→ **What is being asked**
Without changing a single character, copy every record below.
::::::::::
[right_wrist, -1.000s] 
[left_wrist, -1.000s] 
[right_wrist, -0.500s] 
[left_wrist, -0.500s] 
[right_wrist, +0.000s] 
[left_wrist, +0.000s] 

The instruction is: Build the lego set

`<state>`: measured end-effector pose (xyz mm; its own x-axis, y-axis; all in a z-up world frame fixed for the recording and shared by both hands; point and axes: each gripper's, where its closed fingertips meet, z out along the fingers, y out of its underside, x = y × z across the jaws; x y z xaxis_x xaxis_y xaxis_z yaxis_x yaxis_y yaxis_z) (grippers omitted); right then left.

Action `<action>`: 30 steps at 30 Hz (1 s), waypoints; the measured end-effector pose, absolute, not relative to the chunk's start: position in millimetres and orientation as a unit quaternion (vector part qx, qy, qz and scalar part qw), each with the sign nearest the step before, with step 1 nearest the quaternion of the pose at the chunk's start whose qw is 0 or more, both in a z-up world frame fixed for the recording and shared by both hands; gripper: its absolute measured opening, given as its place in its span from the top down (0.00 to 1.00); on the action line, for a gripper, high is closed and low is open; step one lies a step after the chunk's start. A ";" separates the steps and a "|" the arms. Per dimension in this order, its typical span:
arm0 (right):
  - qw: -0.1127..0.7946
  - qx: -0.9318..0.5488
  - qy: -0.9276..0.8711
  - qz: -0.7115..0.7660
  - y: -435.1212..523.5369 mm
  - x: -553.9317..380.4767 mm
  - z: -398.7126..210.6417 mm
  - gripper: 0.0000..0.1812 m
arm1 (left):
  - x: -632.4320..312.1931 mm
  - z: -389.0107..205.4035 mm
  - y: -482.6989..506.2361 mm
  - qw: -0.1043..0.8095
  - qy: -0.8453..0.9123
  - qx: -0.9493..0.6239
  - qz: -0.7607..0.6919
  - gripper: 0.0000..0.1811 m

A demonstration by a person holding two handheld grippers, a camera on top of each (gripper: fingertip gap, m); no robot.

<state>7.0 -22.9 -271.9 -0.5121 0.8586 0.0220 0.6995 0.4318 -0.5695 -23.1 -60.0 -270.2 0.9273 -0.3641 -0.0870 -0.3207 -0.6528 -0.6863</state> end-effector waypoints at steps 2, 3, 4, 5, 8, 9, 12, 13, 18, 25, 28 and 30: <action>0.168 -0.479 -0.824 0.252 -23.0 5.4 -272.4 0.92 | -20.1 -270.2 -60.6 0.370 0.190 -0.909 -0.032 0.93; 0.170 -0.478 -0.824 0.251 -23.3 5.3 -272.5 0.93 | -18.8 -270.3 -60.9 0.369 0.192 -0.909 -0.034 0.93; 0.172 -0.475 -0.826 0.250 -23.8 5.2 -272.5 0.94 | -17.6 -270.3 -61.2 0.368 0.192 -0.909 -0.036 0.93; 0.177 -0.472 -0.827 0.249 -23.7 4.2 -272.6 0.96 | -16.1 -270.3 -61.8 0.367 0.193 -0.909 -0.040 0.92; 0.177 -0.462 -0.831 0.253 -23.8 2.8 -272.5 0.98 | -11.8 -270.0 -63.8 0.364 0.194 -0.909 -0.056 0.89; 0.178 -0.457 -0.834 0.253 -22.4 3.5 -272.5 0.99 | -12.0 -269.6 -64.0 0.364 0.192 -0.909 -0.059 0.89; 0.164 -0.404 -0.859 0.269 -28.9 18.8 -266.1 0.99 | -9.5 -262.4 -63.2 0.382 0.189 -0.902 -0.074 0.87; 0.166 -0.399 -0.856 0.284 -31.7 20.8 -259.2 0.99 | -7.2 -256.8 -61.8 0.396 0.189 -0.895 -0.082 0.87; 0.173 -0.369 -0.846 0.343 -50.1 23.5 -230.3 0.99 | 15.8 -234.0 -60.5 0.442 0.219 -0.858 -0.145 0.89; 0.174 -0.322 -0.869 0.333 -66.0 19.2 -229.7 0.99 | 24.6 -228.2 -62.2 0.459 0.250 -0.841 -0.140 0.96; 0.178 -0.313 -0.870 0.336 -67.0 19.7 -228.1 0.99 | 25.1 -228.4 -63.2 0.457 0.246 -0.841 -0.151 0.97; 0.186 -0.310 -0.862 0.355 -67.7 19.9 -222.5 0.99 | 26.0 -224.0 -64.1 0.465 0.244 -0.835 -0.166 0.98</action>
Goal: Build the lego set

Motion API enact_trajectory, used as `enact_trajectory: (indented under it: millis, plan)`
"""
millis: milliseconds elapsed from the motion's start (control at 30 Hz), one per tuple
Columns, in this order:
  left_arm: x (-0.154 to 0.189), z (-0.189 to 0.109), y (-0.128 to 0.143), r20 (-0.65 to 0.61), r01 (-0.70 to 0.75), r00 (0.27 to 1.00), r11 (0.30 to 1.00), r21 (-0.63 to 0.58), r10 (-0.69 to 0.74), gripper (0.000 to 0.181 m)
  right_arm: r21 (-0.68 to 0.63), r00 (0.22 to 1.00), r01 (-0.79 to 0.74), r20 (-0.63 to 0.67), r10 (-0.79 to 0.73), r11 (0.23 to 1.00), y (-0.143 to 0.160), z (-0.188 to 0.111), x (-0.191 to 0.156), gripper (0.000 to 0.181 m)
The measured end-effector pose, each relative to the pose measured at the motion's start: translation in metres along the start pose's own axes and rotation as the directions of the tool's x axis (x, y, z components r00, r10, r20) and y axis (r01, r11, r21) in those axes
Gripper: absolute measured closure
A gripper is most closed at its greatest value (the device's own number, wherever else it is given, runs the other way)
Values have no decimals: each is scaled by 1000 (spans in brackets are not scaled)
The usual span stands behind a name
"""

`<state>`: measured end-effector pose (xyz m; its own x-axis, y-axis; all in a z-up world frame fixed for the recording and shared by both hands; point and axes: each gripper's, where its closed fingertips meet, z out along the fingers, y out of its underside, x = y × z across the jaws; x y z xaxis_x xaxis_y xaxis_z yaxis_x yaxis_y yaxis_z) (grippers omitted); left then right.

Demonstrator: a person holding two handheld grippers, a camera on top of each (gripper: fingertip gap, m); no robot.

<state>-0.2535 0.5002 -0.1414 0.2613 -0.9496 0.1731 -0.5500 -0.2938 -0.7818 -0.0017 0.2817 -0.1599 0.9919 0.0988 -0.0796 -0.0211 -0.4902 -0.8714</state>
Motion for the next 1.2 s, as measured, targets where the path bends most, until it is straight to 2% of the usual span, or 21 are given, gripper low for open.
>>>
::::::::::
→ **Solved exercise**
[right_wrist, -1.000s] 
[left_wrist, -1.000s] 
[right_wrist, -0.500s] 
[left_wrist, -0.500s] 
[right_wrist, +0.000s] 
[left_wrist, +0.000s] 

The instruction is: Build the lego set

`<state>`: measured end-effector pose (xyz mm; its own x-axis, y-axis; all in a z-up world frame fixed for the recording and shared by both hands; point and axes: each gripper's, where its closed fingertips meet, z out along the fingers, y out of its underside, x = y × z across the jaws; x y z xaxis_x xaxis_y xaxis_z yaxis_x yaxis_y yaxis_z) (grippers omitted); right then left.

Action `<action>`: 30 steps at 30 Hz (1 s), waypoints; the measured end-effector pose, absolute, not relative to the chunk's start: position in millimetres and orientation as a unit quaternion (vector part qx, qy, qz and scalar part qw), each with the sign nearest the step before, with step 1 nearest the quaternion of the pose at the chunk's start whose qw is 0 or more, both in a z-up world frame fixed for the recording and shared by both hands; gripper: its absolute measured opening, given as its place in its span from the top down (0.00 to 1.00); on the action line, for a gripper, high is closed and low is open; step one lies a step after the chunk's start. A ";" separates the steps and a "|" the arms. Per dimension in this order, its typical span:
arm0 (right):
  - qw: -0.1127..0.7946
  - qx: -0.9318..0.5488
  - qy: -0.9276..0.8711
  - qz: -0.7115..0.7660
  - y: -435.1212..523.5369 mm
  - x: -553.9317..380.4767 mm
  - z: -398.7126..210.6417 mm
  - gripper: 0.0000..0.1812 m
arm1 (left):
  - x: -632.4320..312.1931 mm
  - z: -389.0107..205.4035 mm
  - y: -482.6989..506.2361 mm
  - qw: -0.1043..0.8095
  - qy: -0.8453..0.9123
  - qx: -0.9493..0.6239
  - qz: -0.7607..0.6919
  - gripper: 0.0000..0.1811 m

A demonstration by a person holding two handheld grippers, a camera on top of each (gripper: fingertip gap, m); no robot.

<state>7.0 -22.9 -271.9 -0.5121 0.8586 0.0220 0.6995 0.4318 -0.5695 -23.1 -60.0 -270.2 0.9273 -0.3641 -0.0870 -0.3207 -0.6528 -0.6863</state> end-effector waypoints at steps 2, 3, 4, 5, 8, 9, 12, 13, 18, 25, 28 and 30: <action>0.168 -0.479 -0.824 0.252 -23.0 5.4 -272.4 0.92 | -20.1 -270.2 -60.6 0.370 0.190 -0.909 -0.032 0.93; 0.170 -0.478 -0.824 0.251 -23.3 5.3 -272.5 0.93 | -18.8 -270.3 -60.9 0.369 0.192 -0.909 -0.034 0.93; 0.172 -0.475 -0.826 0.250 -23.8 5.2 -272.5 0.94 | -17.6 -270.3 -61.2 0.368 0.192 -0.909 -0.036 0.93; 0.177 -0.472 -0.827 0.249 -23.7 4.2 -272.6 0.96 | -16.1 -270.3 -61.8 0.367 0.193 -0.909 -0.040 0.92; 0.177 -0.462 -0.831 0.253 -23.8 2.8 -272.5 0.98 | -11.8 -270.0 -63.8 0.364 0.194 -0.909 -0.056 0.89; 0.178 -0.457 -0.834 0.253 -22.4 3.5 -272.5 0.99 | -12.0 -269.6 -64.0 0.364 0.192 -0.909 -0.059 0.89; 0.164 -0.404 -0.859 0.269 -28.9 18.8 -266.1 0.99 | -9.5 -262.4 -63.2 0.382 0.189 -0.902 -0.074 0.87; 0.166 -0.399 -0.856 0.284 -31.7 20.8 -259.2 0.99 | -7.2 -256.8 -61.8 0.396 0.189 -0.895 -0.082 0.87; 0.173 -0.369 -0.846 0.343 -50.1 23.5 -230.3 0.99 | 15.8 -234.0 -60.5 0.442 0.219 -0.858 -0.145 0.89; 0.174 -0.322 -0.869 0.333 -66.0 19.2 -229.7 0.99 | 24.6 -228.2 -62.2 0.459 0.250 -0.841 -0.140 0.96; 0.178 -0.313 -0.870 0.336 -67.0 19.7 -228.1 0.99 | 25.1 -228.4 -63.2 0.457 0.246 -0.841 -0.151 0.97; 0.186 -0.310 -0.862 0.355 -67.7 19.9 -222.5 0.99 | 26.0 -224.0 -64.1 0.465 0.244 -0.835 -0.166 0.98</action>
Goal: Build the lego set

Motion API enact_trajectory, used as `enact_trajectory: (indented under it: millis, plan)`
"""
millis: milliseconds elapsed from the motion's start (control at 30 Hz), one per tuple
Columns, in this order:
  left_arm: x (-0.154 to 0.189), z (-0.189 to 0.109), y (-0.128 to 0.143), r20 (-0.65 to 0.61), r01 (-0.70 to 0.75), r00 (0.27 to 1.00), r11 (0.30 to 1.00), r21 (-0.63 to 0.58), r10 (-0.69 to 0.74), gripper (0.000 to 0.181 m)
  right_arm: r21 (-0.68 to 0.63), r00 (0.22 to 1.00), r01 (-0.79 to 0.74), r20 (-0.63 to 0.67), r10 (-0.79 to 0.73), r11 (0.23 to 1.00), y (-0.143 to 0.160), z (-0.188 to 0.111), x (-0.191 to 0.156), gripper (0.000 to 0.181 m)
The measured end-effector pose, each relative to the pose measured at the motion's start: translation in metres along the start pose's own axes and rotation as the directions of the tool's x axis (x, y, z components r00, r10, r20) and y axis (r01, r11, r21) in those axes
Gripper: absolute measured closure
A gripper is most closed at its greatest value (the device's own number, wherever else it is given, runs the other way)
Values have no decimals: each is scaled by 1000 (spans in brackets are not scaled)
The usual span stands behind a name
"""

`<state>`: measured end-effector pose (xyz m; its own x-axis, y-axis; all in a z-up world frame fixed for the recording and shared by both hands; point and axes: each gripper's, where its closed fingertips meet, z out along the fingers, y out of its underside, x = y × z across the jaws; x y z xaxis_x xaxis_y xaxis_z yaxis_x yaxis_y yaxis_z) (grippers omitted); left then right.

Demonstrator: a person holding two handheld grippers, a camera on top of each (gripper: fingertip gap, m); no robot.

<state>-0.2535 0.5002 -0.1414 0.2613 -0.9496 0.1731 -0.5500 -0.2938 -0.7818 -0.0017 0.2817 -0.1599 0.9919 0.0988 -0.0796 -0.0211 -0.4902 -0.8714</state>
Motion for the next 1.2 s, as measured, targets where the path bends most, until it is straight to 2% of the usual span, or 21 are given, gripper low for open.
>>>

This output requires no further additions.